§ About this exercise
Find every line with the string "that" in the material below and copy it.
************
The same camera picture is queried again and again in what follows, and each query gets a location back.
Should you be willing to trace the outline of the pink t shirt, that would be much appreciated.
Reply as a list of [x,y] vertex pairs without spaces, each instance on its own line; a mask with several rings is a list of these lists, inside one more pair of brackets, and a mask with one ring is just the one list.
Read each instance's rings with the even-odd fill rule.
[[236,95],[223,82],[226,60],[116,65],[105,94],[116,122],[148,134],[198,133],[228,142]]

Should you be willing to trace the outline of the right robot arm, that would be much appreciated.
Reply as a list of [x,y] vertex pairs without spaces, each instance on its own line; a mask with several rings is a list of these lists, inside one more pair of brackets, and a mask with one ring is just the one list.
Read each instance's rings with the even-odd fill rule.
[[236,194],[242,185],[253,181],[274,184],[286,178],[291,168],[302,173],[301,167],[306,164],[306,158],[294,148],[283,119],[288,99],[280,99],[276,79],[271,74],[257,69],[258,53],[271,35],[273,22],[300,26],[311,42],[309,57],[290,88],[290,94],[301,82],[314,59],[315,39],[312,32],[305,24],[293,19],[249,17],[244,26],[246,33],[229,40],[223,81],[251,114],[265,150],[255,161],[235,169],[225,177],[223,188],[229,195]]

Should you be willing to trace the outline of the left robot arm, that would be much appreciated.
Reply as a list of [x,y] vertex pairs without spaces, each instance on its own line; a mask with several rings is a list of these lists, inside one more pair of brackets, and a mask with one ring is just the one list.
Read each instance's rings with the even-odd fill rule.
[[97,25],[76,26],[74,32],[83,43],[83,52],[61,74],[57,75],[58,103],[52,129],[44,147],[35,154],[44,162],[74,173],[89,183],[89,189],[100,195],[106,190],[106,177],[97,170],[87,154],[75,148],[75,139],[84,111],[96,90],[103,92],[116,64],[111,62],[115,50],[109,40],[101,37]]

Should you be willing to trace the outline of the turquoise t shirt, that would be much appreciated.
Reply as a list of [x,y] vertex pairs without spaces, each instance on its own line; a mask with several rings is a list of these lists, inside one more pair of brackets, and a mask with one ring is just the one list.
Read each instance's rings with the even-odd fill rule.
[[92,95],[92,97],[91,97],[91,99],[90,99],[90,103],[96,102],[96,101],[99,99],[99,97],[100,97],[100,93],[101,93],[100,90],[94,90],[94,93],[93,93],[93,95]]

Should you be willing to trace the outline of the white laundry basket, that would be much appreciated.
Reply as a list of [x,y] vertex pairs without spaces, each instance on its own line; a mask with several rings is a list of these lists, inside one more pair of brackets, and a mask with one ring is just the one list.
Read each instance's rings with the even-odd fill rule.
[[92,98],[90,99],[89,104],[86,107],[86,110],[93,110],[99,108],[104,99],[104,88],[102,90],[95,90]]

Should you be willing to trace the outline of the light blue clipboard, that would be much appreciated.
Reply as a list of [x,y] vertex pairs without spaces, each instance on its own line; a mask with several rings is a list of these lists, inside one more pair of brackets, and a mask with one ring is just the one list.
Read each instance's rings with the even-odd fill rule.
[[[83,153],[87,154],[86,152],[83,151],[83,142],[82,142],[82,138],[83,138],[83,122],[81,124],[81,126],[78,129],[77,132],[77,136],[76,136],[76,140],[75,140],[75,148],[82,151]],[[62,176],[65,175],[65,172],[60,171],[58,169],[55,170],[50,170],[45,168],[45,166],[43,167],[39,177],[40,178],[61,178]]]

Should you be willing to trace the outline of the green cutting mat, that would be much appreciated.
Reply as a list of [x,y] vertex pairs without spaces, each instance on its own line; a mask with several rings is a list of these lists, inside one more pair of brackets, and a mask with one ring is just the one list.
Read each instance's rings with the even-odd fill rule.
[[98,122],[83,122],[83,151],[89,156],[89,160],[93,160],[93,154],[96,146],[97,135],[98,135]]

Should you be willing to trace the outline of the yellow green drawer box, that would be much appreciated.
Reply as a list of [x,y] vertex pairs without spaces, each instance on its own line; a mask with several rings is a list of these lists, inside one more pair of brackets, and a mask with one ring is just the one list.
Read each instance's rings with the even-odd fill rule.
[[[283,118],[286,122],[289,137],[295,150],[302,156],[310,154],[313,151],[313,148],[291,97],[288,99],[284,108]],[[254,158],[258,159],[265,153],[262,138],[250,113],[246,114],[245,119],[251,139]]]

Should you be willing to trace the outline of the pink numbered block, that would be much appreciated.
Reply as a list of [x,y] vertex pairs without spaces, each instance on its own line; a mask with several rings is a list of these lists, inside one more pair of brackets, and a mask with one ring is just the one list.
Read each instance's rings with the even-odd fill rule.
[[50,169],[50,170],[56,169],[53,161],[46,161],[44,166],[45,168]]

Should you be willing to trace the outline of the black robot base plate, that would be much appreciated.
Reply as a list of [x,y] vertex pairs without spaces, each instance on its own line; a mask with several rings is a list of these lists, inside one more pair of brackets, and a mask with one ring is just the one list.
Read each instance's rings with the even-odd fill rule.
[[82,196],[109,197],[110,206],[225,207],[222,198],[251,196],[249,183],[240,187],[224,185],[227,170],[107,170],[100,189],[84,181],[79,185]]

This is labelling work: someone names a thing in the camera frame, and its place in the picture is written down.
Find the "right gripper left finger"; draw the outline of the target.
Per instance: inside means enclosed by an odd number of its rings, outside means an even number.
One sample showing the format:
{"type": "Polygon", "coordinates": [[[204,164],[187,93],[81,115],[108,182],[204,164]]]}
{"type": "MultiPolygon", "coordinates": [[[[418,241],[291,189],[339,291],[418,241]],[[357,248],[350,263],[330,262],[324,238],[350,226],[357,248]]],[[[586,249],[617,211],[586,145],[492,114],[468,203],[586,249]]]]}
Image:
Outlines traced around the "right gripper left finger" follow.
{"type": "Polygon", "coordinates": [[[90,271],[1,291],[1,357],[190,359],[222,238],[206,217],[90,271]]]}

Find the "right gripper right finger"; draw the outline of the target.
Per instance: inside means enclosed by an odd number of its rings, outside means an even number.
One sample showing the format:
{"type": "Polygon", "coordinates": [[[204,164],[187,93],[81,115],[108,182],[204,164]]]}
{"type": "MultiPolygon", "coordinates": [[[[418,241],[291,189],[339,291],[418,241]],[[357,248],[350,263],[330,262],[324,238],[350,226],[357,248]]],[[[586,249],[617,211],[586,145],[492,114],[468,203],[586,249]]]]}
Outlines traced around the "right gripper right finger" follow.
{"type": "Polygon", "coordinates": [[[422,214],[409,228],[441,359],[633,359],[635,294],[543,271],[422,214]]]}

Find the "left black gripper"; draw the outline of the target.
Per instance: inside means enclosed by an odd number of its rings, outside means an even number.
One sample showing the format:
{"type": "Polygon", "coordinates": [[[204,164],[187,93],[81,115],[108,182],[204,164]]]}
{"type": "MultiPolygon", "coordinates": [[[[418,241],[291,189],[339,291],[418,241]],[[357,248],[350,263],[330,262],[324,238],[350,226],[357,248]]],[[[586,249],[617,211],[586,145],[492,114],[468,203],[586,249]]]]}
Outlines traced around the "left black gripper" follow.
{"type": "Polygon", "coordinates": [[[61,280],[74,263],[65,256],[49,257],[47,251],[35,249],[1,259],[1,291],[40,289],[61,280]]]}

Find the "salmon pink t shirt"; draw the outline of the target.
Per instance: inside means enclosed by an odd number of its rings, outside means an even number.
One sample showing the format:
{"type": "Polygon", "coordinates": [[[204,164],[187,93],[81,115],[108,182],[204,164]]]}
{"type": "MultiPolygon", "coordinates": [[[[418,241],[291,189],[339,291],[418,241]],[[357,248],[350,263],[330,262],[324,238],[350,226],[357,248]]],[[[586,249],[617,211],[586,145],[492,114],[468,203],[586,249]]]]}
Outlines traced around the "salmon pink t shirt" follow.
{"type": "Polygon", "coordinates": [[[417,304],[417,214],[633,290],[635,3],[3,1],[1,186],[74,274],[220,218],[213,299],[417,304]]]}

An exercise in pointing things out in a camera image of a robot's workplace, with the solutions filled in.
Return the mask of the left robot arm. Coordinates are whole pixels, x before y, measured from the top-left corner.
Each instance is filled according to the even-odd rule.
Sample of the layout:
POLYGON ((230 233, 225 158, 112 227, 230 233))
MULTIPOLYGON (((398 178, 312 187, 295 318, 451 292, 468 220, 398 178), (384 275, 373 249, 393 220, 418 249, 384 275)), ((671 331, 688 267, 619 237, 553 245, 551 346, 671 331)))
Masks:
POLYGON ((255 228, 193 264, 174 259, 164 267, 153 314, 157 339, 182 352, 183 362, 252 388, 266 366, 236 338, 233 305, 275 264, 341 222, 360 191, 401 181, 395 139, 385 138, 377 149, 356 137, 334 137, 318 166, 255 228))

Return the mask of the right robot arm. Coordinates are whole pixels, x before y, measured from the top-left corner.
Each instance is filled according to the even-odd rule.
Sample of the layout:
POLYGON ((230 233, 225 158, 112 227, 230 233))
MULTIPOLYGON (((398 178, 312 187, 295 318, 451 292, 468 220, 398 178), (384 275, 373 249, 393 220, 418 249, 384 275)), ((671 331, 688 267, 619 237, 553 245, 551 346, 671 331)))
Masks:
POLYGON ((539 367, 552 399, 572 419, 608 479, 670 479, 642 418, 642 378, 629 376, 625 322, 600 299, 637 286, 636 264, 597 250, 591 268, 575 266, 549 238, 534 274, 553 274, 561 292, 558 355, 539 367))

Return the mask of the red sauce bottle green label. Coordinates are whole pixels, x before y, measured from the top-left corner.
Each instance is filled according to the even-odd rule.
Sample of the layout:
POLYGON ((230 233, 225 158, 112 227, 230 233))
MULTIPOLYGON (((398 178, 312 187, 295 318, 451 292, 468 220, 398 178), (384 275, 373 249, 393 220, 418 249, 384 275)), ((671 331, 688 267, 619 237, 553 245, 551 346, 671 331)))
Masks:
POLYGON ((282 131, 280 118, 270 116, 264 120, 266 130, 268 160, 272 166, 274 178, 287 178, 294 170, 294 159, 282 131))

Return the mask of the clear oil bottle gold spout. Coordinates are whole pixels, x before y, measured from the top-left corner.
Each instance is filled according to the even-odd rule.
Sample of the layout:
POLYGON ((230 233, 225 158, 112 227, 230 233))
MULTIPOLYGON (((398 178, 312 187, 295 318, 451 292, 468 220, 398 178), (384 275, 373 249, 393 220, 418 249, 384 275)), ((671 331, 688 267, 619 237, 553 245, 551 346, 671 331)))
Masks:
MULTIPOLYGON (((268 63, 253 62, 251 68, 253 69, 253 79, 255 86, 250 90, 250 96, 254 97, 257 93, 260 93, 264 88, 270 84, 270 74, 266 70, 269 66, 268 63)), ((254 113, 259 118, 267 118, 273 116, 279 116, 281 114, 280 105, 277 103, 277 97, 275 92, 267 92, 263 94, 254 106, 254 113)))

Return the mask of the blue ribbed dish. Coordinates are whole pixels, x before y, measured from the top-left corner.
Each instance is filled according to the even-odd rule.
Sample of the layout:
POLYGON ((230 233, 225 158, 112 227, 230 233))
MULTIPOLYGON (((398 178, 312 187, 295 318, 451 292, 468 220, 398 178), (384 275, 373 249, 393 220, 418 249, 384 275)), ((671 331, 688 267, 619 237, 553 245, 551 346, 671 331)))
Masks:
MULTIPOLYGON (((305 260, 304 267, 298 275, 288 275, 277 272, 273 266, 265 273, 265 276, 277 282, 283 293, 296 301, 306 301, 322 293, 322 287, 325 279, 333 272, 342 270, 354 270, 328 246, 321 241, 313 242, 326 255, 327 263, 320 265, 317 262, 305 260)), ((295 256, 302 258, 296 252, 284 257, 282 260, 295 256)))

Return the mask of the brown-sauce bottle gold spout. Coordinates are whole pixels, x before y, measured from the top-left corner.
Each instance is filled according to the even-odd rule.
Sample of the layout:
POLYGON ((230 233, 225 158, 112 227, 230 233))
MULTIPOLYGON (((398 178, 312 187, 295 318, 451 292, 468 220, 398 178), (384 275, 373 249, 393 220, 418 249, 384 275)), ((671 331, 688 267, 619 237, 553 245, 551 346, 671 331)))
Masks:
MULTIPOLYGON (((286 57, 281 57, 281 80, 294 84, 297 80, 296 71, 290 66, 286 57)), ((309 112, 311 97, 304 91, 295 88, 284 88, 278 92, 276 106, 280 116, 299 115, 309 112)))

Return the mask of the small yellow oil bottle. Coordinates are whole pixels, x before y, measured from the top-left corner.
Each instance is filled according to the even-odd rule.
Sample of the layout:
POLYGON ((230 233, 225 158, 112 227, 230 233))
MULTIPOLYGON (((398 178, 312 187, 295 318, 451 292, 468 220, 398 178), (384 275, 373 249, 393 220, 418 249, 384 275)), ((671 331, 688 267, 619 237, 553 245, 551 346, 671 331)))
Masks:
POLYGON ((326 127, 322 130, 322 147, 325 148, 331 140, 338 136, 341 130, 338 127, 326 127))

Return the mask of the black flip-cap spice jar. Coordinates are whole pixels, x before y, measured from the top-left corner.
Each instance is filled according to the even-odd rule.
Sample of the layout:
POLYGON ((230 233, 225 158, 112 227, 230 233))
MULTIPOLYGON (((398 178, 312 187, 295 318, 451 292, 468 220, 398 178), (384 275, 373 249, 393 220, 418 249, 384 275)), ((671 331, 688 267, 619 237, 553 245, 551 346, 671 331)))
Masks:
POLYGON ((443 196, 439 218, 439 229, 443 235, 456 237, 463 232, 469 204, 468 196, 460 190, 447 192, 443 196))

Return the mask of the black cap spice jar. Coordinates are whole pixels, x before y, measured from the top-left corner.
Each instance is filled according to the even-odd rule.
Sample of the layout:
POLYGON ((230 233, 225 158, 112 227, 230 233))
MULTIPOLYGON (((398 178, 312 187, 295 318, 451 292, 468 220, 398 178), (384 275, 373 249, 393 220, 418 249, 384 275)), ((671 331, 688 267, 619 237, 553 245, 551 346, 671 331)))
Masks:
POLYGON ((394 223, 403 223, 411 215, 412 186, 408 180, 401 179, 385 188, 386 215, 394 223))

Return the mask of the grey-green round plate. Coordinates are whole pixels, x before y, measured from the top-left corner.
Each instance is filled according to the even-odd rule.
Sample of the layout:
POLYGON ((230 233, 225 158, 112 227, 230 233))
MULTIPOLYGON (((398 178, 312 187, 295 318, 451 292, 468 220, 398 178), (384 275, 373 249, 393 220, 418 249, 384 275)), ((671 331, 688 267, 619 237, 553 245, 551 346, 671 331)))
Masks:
************
§ Exercise solution
Should you be willing to trace the outline of the pink t shirt, that would be much appreciated.
Should you be willing to trace the outline of the right robot arm, that would be much appreciated.
Should you be willing to trace the outline of the left robot arm, that would be much appreciated.
Should you be willing to trace the outline of the turquoise t shirt, that would be much appreciated.
Should you be willing to trace the outline of the white laundry basket, that would be much appreciated.
Should you be willing to trace the outline of the light blue clipboard, that would be much appreciated.
Should you be willing to trace the outline of the green cutting mat, that would be much appreciated.
Should you be willing to trace the outline of the yellow green drawer box, that would be much appreciated.
Should you be willing to trace the outline of the pink numbered block, that would be much appreciated.
Should you be willing to trace the outline of the black robot base plate, that would be much appreciated.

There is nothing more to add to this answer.